第2回アニバーサリー賞受賞作!!
「相崎斗真、二十二歳、切り替えが早いところが長所です! ふつつか者ですが、一生懸命魔法使いを目指しますので、どうぞよろしくお願いしますっ!」
就職活動連敗中の斗真の心は、五十社目からのお祈り(お断り)メールを受信したその日、ぽきりと折れた。友人たちが次々と新しい進路を決めていく中、誰にも選ばれない自分に絶望していた斗真は、「魔法使いにコネがある」と耳元で囁いた通りすがりの美女の(どう考えても怪しい)言葉に、乗っかることにしたのだった。
美女は『綴じ目の魔女』と呼ばれる魔法使いで、名をキリカという。
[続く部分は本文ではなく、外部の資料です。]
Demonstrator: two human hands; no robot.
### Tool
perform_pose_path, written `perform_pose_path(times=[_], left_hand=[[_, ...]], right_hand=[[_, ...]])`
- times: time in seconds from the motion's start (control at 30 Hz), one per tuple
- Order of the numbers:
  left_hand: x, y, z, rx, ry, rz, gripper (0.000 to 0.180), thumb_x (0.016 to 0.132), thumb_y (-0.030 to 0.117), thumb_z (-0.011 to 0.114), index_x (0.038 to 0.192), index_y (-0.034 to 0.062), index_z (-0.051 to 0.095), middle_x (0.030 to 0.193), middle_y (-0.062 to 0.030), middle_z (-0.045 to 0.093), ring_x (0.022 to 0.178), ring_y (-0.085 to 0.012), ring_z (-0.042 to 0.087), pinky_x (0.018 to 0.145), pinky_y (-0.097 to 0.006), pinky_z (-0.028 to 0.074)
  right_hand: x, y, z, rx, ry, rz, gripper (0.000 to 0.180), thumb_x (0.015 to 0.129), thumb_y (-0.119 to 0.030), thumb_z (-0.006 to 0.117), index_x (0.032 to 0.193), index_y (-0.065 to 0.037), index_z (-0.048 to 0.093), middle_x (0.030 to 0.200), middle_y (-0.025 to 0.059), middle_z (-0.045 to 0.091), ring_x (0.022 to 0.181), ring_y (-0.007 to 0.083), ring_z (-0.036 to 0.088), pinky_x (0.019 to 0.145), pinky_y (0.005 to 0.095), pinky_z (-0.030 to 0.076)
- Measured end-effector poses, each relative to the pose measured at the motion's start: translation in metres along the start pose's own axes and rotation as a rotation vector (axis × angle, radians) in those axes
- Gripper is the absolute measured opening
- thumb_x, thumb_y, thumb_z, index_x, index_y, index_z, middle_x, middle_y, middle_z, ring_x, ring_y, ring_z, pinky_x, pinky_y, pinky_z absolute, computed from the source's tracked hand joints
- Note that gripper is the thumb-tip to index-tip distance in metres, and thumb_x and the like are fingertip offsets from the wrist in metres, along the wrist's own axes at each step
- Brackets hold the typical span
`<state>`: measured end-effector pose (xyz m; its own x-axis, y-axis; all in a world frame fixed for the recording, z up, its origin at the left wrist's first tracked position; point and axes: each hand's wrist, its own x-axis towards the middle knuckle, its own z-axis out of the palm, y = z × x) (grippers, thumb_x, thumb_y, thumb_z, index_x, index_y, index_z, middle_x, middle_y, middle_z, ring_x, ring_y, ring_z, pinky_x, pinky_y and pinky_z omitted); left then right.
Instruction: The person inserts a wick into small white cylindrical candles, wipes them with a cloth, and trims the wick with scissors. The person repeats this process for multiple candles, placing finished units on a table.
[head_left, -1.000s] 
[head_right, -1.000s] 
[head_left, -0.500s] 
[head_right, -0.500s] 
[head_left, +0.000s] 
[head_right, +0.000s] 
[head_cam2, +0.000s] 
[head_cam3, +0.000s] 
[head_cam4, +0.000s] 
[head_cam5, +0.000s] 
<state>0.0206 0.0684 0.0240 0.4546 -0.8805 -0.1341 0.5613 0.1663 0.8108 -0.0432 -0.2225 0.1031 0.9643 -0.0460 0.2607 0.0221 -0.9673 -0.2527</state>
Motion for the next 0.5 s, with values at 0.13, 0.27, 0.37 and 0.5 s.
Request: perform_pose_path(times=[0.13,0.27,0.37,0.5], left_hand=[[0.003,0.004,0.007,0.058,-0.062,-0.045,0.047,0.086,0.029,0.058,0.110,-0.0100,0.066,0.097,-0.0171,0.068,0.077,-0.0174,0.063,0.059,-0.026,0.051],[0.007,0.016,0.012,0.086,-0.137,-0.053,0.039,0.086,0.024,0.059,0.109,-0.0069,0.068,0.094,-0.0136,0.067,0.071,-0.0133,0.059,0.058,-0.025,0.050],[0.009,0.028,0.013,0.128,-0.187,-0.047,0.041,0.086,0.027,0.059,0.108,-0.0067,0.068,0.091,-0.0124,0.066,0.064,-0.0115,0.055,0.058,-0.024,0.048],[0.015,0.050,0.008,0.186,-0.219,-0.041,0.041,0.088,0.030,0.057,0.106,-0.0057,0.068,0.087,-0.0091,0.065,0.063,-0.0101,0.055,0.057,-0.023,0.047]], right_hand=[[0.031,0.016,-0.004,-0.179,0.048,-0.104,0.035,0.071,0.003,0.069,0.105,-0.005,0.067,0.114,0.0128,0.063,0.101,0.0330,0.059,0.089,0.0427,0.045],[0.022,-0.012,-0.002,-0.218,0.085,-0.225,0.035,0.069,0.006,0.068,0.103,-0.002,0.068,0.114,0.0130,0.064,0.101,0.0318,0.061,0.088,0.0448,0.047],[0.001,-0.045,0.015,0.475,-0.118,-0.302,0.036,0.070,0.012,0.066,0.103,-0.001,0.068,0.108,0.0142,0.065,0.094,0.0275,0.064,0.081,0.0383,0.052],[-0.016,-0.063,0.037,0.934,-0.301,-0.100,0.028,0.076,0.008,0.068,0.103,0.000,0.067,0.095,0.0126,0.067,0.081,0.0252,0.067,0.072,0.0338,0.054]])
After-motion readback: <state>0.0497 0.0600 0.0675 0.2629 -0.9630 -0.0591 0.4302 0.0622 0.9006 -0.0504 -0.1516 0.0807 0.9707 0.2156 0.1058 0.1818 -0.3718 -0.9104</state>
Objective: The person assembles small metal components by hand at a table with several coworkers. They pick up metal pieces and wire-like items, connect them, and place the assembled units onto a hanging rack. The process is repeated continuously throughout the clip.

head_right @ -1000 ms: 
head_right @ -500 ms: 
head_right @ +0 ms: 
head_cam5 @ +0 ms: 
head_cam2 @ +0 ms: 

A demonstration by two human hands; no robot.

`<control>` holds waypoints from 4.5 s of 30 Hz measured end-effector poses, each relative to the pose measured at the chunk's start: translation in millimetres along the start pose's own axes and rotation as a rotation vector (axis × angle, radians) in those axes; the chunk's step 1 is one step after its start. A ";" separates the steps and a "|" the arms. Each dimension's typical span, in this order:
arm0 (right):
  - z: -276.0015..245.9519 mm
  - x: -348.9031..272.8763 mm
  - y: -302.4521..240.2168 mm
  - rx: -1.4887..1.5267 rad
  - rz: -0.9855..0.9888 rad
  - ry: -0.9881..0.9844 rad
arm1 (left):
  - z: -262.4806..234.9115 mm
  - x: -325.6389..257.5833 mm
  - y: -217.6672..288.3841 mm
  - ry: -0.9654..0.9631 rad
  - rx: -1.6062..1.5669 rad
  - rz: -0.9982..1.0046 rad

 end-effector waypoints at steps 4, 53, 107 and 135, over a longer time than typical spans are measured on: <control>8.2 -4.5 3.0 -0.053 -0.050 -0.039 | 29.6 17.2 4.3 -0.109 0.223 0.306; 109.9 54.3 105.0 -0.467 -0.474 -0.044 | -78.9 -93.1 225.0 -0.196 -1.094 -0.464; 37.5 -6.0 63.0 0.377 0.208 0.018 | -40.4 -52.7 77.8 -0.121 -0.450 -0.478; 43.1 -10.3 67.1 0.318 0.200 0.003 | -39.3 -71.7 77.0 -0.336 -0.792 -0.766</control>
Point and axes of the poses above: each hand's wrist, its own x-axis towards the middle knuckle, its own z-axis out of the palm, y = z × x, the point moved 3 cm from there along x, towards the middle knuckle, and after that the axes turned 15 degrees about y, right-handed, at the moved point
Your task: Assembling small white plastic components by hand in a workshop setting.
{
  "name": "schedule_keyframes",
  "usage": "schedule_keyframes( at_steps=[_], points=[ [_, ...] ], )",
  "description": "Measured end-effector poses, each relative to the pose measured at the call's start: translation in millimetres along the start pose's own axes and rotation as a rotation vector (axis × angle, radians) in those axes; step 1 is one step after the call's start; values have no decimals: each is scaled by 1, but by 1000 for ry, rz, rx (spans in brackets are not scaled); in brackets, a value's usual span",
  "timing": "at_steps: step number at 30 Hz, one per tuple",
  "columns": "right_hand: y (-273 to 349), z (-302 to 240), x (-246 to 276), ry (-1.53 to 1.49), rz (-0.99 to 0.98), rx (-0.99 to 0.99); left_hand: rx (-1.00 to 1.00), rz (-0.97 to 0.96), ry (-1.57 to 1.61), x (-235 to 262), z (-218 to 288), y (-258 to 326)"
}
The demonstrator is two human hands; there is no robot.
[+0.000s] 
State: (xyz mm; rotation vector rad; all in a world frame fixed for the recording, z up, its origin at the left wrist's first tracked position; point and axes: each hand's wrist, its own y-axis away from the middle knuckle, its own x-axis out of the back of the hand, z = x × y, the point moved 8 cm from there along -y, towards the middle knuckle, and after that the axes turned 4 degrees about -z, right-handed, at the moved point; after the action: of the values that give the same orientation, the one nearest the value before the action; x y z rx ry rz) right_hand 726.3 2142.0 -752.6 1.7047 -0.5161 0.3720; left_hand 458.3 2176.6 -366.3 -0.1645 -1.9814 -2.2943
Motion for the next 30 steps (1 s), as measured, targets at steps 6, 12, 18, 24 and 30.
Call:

彼女に促されるまま、某駅の関係者扉をくぐった瞬間、斗真の目の前には幻想的な景色が広がっていた。――そこは空中都市アークア。魔法使い本人と、彼らに招かれた〈魔法使いの素養のある〉人物だけが入れる町だ。つまり、斗真には素養があるらしいのだ。
ちなみにキリカの仕事は、魔法使いに「忘却の魔法」をかけること。長い時間を生きる魔法使いたちが、自分の抱えた記憶を重荷に感じたとき、魂の本『グリモア』にその記憶を移し、封じる。その手伝いをすることになった斗真だが――。第2回アニバーサリー賞受賞作!!